We did another 4 hour session yesterday which I feel much better about. I let him walk in and he immediately ran over to the toys and started playing with a fire engine. I said goodbye and that I would see him later, but he didn't look up so I just left. The staff said he cried a bit shortly afterwards when he realised I had gone but was fine after a cuddle. He ate all his lunch, played on the slide and slept for an hour. When I went to pick him up he was still asleep so I hung back and let the staff tend to him when he woke up. He didn't cry or call out for me, just went off to play again. He eventually saw me and gave me a big grin, said "mummy" and brought a book over to me to read. Not the big leaping into my arms I was hoping for but he's not generally a demonstrative child anyway.
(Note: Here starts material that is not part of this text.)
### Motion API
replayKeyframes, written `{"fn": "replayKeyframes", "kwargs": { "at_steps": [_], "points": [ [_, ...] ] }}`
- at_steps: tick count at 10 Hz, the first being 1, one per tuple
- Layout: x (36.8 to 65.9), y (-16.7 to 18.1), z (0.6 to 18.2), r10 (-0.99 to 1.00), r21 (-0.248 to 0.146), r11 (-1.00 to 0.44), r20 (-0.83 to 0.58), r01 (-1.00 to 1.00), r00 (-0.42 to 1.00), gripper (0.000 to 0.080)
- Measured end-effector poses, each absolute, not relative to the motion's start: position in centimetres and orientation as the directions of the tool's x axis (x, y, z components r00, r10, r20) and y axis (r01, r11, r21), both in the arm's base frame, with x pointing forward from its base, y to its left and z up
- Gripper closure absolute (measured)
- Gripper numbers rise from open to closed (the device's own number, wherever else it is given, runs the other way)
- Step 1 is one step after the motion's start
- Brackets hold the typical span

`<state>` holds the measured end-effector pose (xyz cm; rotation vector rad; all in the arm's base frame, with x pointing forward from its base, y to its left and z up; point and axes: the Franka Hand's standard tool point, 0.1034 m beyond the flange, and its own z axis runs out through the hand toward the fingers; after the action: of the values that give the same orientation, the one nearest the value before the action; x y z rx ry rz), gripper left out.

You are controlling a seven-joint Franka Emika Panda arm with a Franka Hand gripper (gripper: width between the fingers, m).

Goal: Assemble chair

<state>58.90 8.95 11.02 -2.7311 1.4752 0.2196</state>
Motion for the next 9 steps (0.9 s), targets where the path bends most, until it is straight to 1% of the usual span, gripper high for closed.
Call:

So I think he will be just fine. He has his "blan blan" with him that the staff say they gave him when he was upset and for sleeping with. I will ask them to be truthful about how often and how long he cries for.

I've made up a song about how much fun he'll have at nursery without mummy and how I'll pick him up later. I sing it on the way to nursery.

Last week I made a bigger deal about saying goodbye and made sure he realised I was leaving. This resulted in him running after me and crying. This time I said goodbye but he didn't notice and he cried after I'd gone. Do you think I should always make sure he knows I'm going? Or should I just hope he hears me saying goodbye and will eventually realise that Mummy doesn't stay at nursery? 

Thanks xx


----------



## GERTIE179 (Apr 20, 2005)

Hi Purple,

Our nursery always say "see you later" with all the kids as they found some reacted to this more. DH says daddy away to work see you later and makes sure little man says daddy work. But we had early feedback from SWs and others as FC used to sneak away when they had regular babysitters etc and LO had big meltdowns. Consensus seems to be to ensure they know you are away but don't make a huge deal about it.

HTH x


----------



## purplexed (Feb 18, 2011)

Thanks Gertie
The problem is that in order to get his attention away from the toy he's playing with means I end up making a big deal over saying goodbye. If I pick him up he squirms to get down and I know he isn't paying any attention to what I'm saying. The first time I left him me and 2 of the staff had to call his name repeatedly to get him to see me saying "see you later" and leaving. I'm sure they thought I was a complete idiot! That's why I didn't make such a big deal out of it this time. I told him repeatedly before we went in that I wouldn't be able to stay and would see him later so maybe that will be enough and he doesn't have to physically see me walk away?
Thanks


----------



## skyblu (Sep 9, 2010)

When my lo started nursery, I give her kiss and cuddle and say "mummy's going now, mummy pick you up later" to which she would reply " mummy pick me up after work" to which I just say yes and leave. I don't work, but do as much housework as I can in 2.5 hrs!!
But it is quite normal for lo's to cry when mummy leaves and they soon stop. My lo was fine for the first 4 weeks or so and I really thought she didn't give a dam. But when she did start crying and the fact she is adopted the leading nursery teacher said she was glad she started to cry as it showed she was starting to show attachment and in her view that is how all children react for at least the first and some times the second term. She goes happily and is going 5 mornings a week now. The only time she may be a bit tearful is after contact with her sisters.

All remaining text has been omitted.